- Directed by: Gösta Folke
- Written by: Sven Björkman
- Starring: Irma Christenson Karl-Arne Holmsten Agneta Prytz
- Cinematography: Hilding Bladh Göran Strindberg
- Edited by: Lennart Wallén
- Music by: Håkan von Eichwald
- Production company: Sandrews
- Distributed by: Sandrew-Baumanfilm
- Release date: 20 October 1947;
- Running time: 88 minutes
- Country: Sweden
- Language: Swedish

= Neglected by His Wife =

1947 film

Neglected by His Wife (Swedish: Försummad av sin fru or Gift med Klara Klok) is a 1947 Swedish comedy film directed by Gösta Folke and starring Irma Christenson, Karl-Arne Holmsten and Agneta Prytz. It was shot at the Centrumateljéerna Studios in Stockholm. The film's sets were designed by the art director Bibi Lindström.

==Synopsis==
Two newlywed journalists barely have time to see each other due to their work, leading to the husband feeling neglected by his wife. He cooks dinner for her three evenings in a row, only for her to not turn up.
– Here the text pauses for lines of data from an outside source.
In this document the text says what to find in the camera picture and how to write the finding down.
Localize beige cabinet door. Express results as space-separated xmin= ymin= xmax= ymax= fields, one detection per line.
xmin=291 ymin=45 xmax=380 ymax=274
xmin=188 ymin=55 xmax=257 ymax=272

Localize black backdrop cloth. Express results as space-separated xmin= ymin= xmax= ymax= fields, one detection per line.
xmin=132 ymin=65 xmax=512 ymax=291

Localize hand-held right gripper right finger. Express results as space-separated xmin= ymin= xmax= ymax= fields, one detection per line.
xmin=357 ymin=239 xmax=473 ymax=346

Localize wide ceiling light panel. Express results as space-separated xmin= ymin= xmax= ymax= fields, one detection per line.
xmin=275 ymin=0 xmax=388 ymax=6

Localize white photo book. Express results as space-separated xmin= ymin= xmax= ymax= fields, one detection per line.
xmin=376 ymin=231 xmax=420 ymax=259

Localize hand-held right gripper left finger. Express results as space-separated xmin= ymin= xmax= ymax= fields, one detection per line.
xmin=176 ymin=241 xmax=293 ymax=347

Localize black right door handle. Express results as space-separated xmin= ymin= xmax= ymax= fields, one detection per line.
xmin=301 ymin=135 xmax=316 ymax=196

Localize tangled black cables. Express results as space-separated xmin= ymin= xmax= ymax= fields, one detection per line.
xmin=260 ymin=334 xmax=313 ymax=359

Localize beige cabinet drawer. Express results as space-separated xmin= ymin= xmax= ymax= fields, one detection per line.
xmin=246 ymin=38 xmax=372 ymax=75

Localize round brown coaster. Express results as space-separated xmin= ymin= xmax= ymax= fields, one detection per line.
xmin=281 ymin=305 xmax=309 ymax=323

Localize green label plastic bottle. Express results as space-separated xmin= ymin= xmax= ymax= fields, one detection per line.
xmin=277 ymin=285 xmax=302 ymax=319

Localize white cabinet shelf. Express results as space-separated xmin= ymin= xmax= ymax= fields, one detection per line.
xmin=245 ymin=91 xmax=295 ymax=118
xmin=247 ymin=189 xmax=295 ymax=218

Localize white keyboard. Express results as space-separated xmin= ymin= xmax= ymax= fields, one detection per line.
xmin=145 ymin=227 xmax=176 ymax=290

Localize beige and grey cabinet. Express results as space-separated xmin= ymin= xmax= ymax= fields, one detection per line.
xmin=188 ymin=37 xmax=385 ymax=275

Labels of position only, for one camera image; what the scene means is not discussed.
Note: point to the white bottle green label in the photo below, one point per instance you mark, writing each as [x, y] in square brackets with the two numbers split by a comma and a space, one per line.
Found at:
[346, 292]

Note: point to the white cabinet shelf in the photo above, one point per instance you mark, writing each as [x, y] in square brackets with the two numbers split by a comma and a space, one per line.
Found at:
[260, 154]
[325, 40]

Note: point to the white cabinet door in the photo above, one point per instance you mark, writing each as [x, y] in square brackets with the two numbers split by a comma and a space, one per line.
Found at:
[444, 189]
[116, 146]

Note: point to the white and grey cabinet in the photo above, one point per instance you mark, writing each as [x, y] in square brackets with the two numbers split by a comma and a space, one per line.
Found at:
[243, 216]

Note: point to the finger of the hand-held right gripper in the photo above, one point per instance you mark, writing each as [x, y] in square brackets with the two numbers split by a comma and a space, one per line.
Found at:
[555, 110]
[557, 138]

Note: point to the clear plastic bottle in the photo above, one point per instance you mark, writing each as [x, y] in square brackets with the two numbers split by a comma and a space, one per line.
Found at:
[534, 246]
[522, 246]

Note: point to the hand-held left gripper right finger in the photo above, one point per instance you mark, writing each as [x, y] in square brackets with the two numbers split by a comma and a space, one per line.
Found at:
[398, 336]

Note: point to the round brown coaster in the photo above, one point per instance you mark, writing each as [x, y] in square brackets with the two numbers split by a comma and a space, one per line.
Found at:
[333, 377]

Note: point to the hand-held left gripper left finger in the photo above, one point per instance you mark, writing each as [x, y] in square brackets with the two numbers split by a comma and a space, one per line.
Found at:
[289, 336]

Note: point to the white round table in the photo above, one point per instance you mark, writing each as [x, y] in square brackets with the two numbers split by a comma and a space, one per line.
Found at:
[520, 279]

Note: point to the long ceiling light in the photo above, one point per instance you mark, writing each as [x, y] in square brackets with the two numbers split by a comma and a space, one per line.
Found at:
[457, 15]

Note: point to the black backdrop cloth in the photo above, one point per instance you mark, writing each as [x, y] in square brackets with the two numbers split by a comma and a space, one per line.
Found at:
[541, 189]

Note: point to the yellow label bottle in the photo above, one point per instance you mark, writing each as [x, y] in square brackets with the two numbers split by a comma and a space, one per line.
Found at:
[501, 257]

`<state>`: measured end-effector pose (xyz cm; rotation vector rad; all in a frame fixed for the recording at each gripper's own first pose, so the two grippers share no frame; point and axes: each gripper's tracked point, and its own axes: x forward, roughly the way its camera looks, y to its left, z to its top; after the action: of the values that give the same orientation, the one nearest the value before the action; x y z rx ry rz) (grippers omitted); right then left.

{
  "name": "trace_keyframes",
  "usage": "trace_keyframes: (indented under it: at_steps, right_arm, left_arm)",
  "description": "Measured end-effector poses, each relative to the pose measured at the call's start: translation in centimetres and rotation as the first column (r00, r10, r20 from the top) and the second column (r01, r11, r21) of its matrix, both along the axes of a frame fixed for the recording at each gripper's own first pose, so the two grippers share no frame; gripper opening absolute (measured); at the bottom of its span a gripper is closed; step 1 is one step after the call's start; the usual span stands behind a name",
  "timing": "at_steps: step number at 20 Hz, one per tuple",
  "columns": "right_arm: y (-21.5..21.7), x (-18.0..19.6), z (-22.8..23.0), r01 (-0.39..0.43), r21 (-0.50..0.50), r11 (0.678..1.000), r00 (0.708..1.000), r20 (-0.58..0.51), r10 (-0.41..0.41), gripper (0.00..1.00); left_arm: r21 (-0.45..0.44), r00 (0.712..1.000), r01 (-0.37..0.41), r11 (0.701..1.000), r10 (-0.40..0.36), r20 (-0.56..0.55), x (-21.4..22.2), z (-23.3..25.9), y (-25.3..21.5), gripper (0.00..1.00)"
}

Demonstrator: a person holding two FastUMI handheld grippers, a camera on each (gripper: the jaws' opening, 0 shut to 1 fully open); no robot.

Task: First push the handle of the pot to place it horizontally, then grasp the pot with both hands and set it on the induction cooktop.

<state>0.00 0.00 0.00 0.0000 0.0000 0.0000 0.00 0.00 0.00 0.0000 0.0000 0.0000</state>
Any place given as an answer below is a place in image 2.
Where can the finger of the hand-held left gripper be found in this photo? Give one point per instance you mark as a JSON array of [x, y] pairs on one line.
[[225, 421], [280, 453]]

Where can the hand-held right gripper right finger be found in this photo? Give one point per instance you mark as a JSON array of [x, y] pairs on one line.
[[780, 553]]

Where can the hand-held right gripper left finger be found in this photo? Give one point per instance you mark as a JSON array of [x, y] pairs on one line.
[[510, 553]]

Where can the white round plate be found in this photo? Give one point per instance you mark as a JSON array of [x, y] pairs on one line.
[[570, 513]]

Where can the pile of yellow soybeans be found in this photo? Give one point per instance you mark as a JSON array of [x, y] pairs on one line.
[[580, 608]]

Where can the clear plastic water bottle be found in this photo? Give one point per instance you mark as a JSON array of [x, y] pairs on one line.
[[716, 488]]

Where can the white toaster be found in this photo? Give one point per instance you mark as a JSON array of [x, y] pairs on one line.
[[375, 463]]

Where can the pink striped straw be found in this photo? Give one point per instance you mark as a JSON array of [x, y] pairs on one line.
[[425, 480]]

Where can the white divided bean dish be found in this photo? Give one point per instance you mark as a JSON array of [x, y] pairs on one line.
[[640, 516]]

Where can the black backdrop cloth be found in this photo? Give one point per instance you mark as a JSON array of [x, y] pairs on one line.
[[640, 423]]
He then writes asking for advice to the lonely hearts column she writes for the newspaper.

==Cast==
- Irma Christenson as 	Siska Hedberg
- Karl-Arne Holmsten as Pelle Hedberg
- Agneta Prytz as 	Tove Larsson
- Lars Kåge as Torsten Söderlund
- Carl Hagman as 	Löfgren
- Åke Claesson as 	Chief Editor
- Harry Ahlin as 	Olsson
- Barbro Flodquist as 	Journalist
- Georg Skarstedt as 	Linde
- Torsten Bergström as 	Westlund
- Arne Lindblad as 	Night Editor
- Margit Andelius as 	Lady at Library
- Julie Bernby as 	Lisbeth
- Artur Cederborgh as 	Porter
- Erland Colliander as 	Hansson
- Signe Lundberg-Settergren as Cashier
- Ludde Juberg as 	Hot Dog Salesman
- Birger Lensander as 	Worker
- Gunnar Öhlund as 	Maître d'
- Ingrid Luterkort as Journalist
- Segol Mann as 	Journalist
- David Erikson as 	Man Seeking Advice
- John Norrman as 	Man with Sandwich Board
- Sif Ruud as Wife
- Hugo Tranberg as 	Janitor at Library
- Gunnel Wadner as 	Waitress

== Bibliography ==
- Krawc, Alfred. International Directory of Cinematographers, Set- and Costume Designers in Film: Denmark, Finland, Norway, Sweden (from the beginnings to 1984). Saur, 1986.